-- Source data follows --

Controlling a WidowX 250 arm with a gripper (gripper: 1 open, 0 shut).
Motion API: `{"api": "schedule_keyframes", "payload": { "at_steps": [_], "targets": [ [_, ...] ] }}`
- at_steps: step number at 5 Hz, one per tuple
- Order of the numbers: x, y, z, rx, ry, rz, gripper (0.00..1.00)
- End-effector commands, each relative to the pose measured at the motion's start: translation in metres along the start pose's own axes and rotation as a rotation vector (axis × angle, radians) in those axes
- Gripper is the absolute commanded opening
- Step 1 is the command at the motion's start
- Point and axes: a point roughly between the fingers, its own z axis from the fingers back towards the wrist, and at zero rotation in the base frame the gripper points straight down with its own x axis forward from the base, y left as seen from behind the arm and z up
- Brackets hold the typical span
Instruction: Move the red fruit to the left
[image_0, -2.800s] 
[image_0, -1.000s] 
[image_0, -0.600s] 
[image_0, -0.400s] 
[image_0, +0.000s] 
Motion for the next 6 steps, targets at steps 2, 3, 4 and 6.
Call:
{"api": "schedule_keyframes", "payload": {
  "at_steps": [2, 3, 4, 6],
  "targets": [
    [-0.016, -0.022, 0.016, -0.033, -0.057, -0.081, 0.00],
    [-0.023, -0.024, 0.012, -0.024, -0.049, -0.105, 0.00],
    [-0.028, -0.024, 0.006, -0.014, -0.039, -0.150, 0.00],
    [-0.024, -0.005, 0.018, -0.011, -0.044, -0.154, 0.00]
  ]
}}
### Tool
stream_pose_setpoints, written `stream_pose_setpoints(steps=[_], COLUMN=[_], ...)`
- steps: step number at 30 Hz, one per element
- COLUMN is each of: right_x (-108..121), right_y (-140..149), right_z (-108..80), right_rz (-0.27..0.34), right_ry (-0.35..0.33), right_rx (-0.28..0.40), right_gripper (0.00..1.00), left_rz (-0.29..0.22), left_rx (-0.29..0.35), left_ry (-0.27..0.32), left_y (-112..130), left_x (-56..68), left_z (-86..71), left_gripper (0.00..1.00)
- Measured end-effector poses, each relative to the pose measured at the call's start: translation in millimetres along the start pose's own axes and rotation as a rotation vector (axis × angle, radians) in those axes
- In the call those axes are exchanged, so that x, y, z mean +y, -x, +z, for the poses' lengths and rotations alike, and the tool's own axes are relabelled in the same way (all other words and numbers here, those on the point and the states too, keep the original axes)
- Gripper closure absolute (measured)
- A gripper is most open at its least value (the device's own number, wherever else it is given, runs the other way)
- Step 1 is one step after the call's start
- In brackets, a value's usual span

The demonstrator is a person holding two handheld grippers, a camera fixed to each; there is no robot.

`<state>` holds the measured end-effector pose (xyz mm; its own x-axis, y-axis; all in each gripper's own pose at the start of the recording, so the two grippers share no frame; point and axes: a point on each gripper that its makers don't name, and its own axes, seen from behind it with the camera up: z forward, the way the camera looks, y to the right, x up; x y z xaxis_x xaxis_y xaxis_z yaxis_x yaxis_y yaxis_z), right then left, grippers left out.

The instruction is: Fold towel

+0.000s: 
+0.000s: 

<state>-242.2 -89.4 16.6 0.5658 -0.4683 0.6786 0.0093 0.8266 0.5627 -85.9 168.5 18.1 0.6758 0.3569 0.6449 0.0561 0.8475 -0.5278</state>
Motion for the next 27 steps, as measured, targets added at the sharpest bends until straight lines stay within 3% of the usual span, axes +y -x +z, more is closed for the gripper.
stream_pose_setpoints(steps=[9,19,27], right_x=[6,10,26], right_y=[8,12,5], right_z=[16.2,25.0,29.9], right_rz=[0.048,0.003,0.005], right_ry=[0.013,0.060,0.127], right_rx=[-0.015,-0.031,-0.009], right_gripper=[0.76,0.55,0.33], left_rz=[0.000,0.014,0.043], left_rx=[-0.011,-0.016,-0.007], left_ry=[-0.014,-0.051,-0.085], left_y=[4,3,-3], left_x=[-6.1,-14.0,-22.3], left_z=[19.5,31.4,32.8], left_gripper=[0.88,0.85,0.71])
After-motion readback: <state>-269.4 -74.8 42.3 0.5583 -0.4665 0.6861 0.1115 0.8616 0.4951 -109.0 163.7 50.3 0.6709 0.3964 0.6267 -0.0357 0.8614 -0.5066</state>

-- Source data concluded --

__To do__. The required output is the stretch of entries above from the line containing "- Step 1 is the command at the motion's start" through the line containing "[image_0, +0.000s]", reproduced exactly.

__Response box__.
- Step 1 is the command at the motion's start
- Point and axes: a point roughly between the fingers, its own z axis from the fingers back towards the wrist, and at zero rotation in the base frame the gripper points straight down with its own x axis forward from the base, y left as seen from behind the arm and z up
- Brackets hold the typical span
Instruction: Move the red fruit to the left
[image_0, -2.800s] 
[image_0, -1.000s] 
[image_0, -0.600s] 
[image_0, -0.400s] 
[image_0, +0.000s] 

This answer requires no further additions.